Nanocrystal

Using DNA as a sort of Velcro, two separate teams of scientists have created what may be the first nanomaterials that assemble themselves into ordered 3-D structures. The techniques may enable the creation of crystals with novel properties.

DNA strands link gold nanospheres in ordered arrangements to create a new type of crystal.
FREE TO ASSEMBLE. DNA strands link gold nanospheres in ordered arrangements to create a new type of crystal. Nature

Using the propensity of DNA’s chemical bases to bind to their ideal complements—A with T, C with G—researchers had previously put DNA to work to self-assemble into orderly 2-D arrangements or chaotic 3-D lumps.

To create the first true 3-D materials from nanoscale components, each team attached single strands of DNA to gold spheres about 10 nanometers across. The scientists used two different DNA sequences to create two distinct batches of nanospheres. The DNA sequences were chosen so that, when the two batches were mixed, the unattached ends from one batch would latch only on to the ends in the other batch.

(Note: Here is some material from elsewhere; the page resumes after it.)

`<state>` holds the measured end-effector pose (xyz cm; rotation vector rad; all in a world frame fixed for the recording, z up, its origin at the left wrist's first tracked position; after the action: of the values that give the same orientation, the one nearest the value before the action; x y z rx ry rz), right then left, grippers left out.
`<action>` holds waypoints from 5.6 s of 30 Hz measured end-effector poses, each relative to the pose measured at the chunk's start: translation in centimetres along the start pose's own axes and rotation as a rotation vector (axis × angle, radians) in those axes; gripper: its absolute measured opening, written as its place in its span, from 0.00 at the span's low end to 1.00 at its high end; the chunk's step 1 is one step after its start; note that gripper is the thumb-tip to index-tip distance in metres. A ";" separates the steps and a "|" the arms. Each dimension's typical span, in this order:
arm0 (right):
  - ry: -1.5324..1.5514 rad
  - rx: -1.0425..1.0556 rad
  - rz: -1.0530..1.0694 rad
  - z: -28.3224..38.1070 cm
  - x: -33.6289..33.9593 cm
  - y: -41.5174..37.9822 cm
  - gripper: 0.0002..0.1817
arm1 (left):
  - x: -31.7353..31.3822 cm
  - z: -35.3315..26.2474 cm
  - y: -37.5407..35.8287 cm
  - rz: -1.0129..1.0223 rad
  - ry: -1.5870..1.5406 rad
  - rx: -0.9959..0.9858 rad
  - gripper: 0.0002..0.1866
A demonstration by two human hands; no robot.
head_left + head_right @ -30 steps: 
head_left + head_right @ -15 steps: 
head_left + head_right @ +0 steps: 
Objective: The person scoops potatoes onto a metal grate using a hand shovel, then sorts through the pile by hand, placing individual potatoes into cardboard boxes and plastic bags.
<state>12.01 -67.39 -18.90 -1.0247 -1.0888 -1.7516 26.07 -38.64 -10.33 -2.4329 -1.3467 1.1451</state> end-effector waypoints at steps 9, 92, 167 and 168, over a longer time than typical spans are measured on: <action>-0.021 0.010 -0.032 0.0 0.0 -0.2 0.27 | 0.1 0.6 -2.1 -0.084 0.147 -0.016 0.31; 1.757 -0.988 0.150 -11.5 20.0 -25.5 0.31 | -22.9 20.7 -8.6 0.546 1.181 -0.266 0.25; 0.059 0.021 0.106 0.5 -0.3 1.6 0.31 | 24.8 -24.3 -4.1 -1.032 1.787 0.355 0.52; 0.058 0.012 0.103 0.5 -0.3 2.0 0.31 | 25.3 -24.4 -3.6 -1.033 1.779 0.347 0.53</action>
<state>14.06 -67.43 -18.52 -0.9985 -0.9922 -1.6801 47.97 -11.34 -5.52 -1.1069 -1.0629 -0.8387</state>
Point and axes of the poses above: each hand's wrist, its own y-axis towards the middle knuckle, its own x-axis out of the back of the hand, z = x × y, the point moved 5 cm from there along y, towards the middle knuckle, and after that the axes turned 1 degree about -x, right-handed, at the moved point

After repeated cycles of heating and cooling, the nanospheres found their most stable configurations, interlocking into a 3-D lattice of spheres linked by DNA and resembling a web of mattress springs. Its arrangement mirrored that of atoms in a crystal—but on scales 50 or 60 times as large. The results appear in two papers in the Jan. 31 Nature and one in the Feb. 27 Journal of the American Chemical Society.

“This is really a new form of matter,” says Chad Mirkin of Northwestern University in Evanston, Ill., who led one of the teams. The structures also leave plenty of space between spheres, points out Oleg Gang of Brookhaven National Laboratory in Upton, N.Y., who led the other team. This space leaves room for custom designing crystals with new magnetic or catalytic properties—and maybe unusual lenses such as those envisioned for invisibility cloaks.